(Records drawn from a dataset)
>>>>
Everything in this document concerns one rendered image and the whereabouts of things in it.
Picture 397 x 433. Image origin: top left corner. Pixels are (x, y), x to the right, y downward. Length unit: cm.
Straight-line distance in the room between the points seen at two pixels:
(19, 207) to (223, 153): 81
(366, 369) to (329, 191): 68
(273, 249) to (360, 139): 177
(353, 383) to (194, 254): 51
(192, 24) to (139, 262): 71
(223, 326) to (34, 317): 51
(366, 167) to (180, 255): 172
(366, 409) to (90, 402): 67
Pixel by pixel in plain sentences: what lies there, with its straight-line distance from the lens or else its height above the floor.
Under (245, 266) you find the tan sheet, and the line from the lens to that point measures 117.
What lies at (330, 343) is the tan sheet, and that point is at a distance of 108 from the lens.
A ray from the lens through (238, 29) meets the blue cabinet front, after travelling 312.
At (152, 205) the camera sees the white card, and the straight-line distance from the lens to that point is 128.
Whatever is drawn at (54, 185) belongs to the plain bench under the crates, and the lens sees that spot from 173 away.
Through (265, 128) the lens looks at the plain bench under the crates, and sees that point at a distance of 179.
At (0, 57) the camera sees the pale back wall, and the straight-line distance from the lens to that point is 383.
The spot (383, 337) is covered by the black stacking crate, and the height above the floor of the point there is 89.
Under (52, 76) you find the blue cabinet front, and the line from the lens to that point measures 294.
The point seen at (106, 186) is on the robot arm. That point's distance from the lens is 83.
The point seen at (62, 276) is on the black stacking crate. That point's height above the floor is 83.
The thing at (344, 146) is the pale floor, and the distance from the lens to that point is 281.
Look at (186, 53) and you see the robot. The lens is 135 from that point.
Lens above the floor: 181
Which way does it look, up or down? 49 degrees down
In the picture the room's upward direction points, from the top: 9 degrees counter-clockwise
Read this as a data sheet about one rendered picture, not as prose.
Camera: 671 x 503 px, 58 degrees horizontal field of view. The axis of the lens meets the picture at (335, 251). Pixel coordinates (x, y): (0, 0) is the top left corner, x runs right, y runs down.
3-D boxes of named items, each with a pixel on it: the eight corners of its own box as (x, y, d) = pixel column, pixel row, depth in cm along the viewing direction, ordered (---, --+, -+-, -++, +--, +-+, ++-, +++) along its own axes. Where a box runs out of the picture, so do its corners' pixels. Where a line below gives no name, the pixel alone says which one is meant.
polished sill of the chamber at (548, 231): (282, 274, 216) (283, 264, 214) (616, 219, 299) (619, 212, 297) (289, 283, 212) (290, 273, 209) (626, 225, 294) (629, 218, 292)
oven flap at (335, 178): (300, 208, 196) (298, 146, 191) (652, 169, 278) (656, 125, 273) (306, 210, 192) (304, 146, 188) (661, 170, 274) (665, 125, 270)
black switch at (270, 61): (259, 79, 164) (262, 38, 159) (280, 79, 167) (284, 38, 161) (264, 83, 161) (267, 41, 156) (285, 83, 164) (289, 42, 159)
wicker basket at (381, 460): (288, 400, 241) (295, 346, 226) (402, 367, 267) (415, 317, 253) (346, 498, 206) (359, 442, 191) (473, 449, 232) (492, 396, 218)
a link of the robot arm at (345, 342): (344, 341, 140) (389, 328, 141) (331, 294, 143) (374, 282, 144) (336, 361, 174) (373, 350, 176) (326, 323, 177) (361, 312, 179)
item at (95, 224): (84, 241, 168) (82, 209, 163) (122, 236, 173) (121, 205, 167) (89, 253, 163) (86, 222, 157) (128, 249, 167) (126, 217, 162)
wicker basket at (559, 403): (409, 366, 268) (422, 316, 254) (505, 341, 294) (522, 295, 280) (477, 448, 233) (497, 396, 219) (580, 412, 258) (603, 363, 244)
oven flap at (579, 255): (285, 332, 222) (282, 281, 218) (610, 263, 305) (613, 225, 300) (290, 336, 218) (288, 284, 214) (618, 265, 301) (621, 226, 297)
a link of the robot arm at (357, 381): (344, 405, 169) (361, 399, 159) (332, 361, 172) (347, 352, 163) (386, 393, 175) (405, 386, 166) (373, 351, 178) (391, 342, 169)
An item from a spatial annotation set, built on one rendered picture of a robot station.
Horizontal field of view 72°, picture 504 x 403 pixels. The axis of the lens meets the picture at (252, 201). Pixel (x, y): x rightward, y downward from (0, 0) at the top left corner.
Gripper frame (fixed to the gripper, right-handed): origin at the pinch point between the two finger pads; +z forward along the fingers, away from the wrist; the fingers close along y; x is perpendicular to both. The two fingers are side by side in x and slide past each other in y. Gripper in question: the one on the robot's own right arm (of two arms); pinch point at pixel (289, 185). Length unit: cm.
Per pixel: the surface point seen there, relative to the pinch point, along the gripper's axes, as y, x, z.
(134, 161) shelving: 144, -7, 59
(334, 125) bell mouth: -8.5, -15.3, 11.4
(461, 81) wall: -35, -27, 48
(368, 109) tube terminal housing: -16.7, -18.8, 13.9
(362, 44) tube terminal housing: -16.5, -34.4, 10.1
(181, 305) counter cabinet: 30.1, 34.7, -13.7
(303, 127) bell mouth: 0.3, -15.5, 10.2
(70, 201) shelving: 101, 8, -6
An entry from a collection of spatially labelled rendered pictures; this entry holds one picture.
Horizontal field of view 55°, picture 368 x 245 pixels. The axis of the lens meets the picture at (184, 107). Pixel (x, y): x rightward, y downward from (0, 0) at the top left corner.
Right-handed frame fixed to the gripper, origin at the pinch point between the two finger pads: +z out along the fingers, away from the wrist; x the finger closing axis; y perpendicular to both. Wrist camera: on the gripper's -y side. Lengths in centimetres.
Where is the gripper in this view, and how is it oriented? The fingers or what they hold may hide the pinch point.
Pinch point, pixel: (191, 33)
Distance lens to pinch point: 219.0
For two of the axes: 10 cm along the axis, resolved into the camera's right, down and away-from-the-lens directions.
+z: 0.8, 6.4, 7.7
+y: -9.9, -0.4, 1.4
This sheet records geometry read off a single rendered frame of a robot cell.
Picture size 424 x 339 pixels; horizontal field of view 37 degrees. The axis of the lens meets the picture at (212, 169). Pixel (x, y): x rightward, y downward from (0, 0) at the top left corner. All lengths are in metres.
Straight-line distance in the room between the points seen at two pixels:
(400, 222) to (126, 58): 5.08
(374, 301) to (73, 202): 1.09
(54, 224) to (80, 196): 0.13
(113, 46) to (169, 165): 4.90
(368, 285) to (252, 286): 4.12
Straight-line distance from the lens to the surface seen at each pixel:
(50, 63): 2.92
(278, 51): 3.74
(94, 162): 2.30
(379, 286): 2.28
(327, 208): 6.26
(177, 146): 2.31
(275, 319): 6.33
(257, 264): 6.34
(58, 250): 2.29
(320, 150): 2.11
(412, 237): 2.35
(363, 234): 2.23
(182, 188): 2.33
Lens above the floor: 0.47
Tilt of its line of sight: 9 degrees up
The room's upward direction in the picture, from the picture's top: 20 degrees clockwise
<<<<
>>>>
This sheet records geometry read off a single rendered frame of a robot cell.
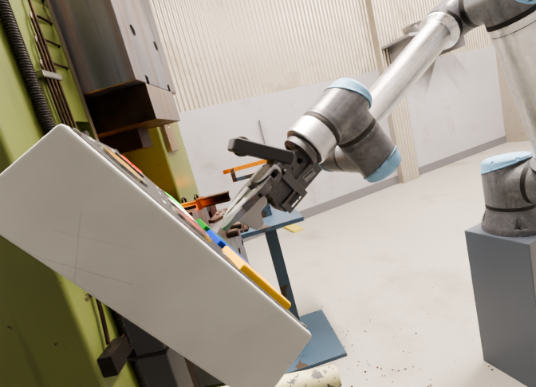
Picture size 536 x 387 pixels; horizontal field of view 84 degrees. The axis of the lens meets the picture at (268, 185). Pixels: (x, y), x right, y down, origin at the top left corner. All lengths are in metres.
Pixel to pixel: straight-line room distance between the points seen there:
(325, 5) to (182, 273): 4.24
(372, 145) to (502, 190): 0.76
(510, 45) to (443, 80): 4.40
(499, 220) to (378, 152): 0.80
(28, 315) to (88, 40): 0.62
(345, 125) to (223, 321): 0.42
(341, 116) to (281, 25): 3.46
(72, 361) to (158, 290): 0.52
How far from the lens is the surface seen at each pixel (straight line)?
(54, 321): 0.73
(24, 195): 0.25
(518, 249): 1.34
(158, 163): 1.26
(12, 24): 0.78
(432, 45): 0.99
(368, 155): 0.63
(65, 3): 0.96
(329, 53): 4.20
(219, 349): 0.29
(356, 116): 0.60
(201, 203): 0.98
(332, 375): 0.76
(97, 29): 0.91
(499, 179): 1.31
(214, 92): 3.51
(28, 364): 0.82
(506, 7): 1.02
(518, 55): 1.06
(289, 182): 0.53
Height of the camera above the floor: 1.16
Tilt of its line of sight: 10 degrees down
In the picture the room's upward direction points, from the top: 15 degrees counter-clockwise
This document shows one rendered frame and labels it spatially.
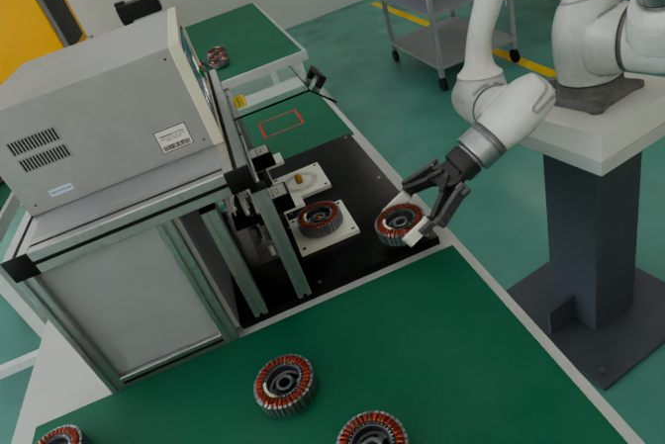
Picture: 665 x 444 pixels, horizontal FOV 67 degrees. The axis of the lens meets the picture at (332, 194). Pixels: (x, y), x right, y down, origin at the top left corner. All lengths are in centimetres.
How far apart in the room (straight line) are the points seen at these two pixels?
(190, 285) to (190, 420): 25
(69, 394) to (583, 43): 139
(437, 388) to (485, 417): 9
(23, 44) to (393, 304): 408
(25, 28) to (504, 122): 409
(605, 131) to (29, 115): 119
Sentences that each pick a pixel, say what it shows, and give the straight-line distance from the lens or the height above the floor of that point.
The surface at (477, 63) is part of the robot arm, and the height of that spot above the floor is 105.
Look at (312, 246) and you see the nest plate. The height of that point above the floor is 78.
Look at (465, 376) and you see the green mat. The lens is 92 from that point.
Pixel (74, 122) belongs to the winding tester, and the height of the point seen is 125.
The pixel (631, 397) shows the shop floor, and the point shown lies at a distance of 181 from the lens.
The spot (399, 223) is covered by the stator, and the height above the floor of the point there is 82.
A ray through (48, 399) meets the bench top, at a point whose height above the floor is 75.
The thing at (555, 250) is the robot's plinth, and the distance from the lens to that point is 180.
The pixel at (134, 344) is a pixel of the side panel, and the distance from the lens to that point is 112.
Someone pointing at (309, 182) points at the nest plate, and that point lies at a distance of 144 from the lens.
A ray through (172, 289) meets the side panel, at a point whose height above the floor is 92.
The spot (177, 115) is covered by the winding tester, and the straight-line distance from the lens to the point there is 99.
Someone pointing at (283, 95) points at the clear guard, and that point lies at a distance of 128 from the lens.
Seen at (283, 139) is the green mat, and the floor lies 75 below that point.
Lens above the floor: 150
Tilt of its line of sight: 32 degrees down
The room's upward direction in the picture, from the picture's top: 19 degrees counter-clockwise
<<<<
=== Work to complete ===
In the entries above, restate word for word the lines between the one holding "Pixel (74, 122)" and the one holding "A ray through (48, 399)", inclusive, and nothing besides.

=== Exercise output ===
Pixel (74, 122) belongs to the winding tester, and the height of the point seen is 125.
The pixel (631, 397) shows the shop floor, and the point shown lies at a distance of 181 from the lens.
The spot (399, 223) is covered by the stator, and the height above the floor of the point there is 82.
A ray through (48, 399) meets the bench top, at a point whose height above the floor is 75.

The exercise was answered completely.